Ces débits d’échanges interbassins ou de sous écoulement, mis en évidence par la campagne piézométrique   réalisée en 2011, sont très variables d’un bassin à l’autre mais également variables suivant les niveaux des dômes piézométriques des différentes masses d’eau. C’est en grande partie ce phénomène qui n’a pas permis, malgré l’apport de l’IDPR et de paramètres tels que la rugosité, d’étendre, sans jaugeage spécifique, les résultats précédents (QMNA5 et volume disponible) à l’ensemble des bassins versants crayeux. Il a donc fallu se contenter, pour la zone d’étude restante (environ 25%), d’évaluer au moyen de la pluie efficace et de l’IDPR les recharges moyennes disponibles.

L’étude comparative entre débits moyens prélevés et débits disponibles montrent que globalement, même s’ils sont conséquents, les prélèvements, à l’exception de quelques bassins (notamment au droit de la masse d’eau   HG208), ne sont pas excessifs. Néanmoins, par suite des variations climatiques présentes et futures et de possibles demandes de prélèvements pour l’irrigation centrées sur les mois les plus critiques de l’étiage, les prélèvements moyens actuels sont susceptibles de ne pas être satisfaits à raison de quatre années sur cinq au droit de certains bassins versants.

Manque de connaissances et apports complémentaires

Le manque de connaissance concernant la répartition temporelle et spatiale des volumes de prélèvements a conduit à émettre des hypothèses fortes ne permettant pas, par exemple, d’évaluer leurs impacts sur les débits d’étiage des cours d’eau. Il a ainsi été admis que les quantités prélevées se déduisaient directement (sans retard) sur les débits mesurés aux stations hydrométriques. Cela revient à considérer que les prélèvements s’effectuent à proximité du cours d’eau, vision optimiste de la situation avec un étiage survenant après la période d’irrigation. De plus, la nature même du modèle (de type global) nécessite d’émettre des hypothèses essentielles à son fonctionnement qui ne permettent pas d’évaluer les marges d’incertitudes des résultats.

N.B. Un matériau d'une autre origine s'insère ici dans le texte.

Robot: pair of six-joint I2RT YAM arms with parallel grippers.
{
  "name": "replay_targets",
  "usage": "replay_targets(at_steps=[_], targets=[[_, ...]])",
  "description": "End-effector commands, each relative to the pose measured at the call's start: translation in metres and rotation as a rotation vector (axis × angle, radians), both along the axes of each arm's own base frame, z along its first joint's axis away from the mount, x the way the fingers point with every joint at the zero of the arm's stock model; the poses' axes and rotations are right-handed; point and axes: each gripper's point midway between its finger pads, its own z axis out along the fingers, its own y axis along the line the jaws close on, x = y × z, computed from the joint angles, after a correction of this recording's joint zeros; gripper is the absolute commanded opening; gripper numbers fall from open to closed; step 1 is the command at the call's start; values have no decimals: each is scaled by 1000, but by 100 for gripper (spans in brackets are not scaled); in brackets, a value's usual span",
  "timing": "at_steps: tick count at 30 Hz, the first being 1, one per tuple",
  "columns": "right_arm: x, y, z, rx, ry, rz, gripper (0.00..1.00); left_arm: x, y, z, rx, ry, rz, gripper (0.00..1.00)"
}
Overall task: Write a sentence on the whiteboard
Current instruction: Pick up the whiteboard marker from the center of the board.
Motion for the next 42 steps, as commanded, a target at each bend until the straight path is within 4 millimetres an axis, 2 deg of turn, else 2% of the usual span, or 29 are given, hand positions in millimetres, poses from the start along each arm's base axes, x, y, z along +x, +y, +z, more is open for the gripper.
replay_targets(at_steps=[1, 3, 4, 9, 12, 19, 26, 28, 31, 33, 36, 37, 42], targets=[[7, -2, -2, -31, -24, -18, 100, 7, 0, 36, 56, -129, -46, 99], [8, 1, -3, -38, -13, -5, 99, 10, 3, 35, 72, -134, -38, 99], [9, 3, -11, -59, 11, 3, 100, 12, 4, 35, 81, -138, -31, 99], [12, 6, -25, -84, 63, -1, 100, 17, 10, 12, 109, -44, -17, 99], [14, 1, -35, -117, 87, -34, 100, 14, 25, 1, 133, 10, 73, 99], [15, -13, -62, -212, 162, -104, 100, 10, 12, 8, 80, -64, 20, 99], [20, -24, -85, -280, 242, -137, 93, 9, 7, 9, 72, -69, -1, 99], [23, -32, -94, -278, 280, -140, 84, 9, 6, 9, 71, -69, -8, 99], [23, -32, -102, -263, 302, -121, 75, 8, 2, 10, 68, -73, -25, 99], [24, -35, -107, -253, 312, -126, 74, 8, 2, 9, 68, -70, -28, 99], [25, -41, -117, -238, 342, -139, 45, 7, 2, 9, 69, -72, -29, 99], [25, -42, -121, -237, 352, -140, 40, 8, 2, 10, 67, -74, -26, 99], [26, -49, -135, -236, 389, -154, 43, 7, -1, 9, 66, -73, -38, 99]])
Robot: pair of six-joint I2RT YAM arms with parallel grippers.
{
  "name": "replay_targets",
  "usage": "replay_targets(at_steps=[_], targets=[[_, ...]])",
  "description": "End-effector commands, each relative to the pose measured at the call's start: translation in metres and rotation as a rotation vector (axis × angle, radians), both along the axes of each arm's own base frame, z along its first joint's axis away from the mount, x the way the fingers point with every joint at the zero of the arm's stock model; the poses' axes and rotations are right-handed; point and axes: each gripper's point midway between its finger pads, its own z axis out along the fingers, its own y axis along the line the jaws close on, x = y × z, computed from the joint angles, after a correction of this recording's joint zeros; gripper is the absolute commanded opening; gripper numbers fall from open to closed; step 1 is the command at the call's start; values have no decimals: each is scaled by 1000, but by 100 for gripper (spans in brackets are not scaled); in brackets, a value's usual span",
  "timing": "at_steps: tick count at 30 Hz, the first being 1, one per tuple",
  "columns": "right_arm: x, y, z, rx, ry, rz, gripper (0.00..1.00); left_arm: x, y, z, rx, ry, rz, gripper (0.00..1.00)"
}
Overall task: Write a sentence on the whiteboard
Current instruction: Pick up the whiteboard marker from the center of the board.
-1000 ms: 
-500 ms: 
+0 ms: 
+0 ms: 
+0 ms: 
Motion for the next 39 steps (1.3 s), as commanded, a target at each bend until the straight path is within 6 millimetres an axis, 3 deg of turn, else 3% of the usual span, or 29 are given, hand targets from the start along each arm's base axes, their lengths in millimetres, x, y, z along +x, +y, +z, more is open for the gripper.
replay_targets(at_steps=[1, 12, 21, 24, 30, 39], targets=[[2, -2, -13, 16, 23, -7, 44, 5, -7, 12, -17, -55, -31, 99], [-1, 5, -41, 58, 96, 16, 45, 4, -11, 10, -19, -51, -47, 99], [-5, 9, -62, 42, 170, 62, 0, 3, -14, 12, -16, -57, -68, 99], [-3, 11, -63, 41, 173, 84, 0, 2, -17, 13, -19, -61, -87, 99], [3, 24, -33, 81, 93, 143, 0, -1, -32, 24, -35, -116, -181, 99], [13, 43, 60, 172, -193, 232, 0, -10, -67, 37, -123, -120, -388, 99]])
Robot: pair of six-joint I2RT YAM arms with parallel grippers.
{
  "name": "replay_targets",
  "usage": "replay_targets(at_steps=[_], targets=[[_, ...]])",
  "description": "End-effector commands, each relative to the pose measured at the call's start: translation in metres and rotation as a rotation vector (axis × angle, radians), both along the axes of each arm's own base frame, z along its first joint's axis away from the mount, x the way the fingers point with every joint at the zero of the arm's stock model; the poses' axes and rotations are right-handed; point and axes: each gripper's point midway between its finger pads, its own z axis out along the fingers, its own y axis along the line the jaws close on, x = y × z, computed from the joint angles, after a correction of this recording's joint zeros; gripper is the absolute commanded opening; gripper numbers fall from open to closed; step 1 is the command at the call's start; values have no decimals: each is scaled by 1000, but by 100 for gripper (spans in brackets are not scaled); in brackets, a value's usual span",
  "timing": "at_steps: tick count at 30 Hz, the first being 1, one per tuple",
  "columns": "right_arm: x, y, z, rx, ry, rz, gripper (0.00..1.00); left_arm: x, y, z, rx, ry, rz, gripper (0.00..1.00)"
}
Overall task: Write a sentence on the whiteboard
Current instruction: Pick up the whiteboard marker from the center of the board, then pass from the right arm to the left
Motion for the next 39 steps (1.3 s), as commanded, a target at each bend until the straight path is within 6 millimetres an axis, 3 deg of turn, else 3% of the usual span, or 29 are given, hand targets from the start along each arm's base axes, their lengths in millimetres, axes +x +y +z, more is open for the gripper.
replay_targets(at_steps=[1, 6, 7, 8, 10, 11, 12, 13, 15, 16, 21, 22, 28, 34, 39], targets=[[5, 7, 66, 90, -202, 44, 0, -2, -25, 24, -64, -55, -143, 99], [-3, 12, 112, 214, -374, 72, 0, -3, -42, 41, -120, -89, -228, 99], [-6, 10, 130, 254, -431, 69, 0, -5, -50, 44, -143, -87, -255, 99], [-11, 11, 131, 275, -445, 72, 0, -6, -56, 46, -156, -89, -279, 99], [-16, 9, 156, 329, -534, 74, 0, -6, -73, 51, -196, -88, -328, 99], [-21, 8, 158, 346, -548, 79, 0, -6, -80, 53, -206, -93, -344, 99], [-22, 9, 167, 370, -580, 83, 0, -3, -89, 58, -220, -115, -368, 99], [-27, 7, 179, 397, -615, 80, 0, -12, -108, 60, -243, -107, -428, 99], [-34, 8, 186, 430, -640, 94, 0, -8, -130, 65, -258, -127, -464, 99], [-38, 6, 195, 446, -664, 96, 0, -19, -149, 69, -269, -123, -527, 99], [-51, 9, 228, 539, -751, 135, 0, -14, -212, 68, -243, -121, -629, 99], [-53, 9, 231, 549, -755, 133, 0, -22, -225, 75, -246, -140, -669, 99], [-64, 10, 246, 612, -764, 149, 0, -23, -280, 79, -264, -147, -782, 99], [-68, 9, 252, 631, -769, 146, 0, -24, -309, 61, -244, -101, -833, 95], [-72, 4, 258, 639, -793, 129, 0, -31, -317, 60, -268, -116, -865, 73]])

Une étude complémentaire est en cours de réalisation et doit notamment permettre de préciser les résultats obtenus pour les bassins versants jaugés ponctuellement en utilisant de nouvelles données historiques de jaugeages d’étiage (Stollsteiner, 2015).

Bibliographie

  • ASFIRANE F., WUILLEUMIER A., ALLIER D., VERJUS P. (2008) – Bassin Seine Normandie : estimation des volumes disponibles pour les prélèvements. Rapport final. Rapport BRGM/RP-56690-FR. 482 pages, 393 illustrations, 15 tableaux, 5 annexes : http://infoterre.brgm.fr/rapports/RP-56690-FR.pdf
  • PINAULT J.L., ALLIER D., CHABART M., PANNET P., PERCEVAL W. (2006) - Prévision des volumes d’eau exploitables de 10 bassins versants en champagne crayeuse. Rapport final. Rapport BRGM/RP-55087-FR. 110 pages, 55 figures, 4 tableaux, 4 annexes : http://infoterre.brgm.fr/rapports/RP-55087-FR.pdf
  • PINAULT J-L., ALLIER D., VERJUS P. (DIREN) (2006) – Bassin Seine-Normandie : estimation du volume disponible aux prélèvements de 45 petits bassins versants. Rapport final. BRGM/RP-55232-FR : http://infoterre.brgm.fr/rapports/RP-55232-FR.pdf
  • STOLLSTEINER P, BESSIERE H ; BRUGERON A. ; PINSON S (2013) - Connaissance des ressources réellement disponibles sur l’ensemble des bassins versants crayeux Bassin Seine-Normandie en Champagne-Ardenne -Rapport final -BRGM/RP 61371-FR de septembre 2013. 157 pages, 98 illustrations (figures et tableaux) et 3 annexes, CD : http://infoterre.brgm.fr/rapports/RP-61371-FR.pdf
  • STOLLSTEINER P. (2015) – Compléments à l’étude « Connaissance des ressources réellement disponibles sur l’ensemble des bassins versants crayeux ». Rapport BRGM/RP-64866-FR, nb. p., nb fig., nb ann. Publication en cours.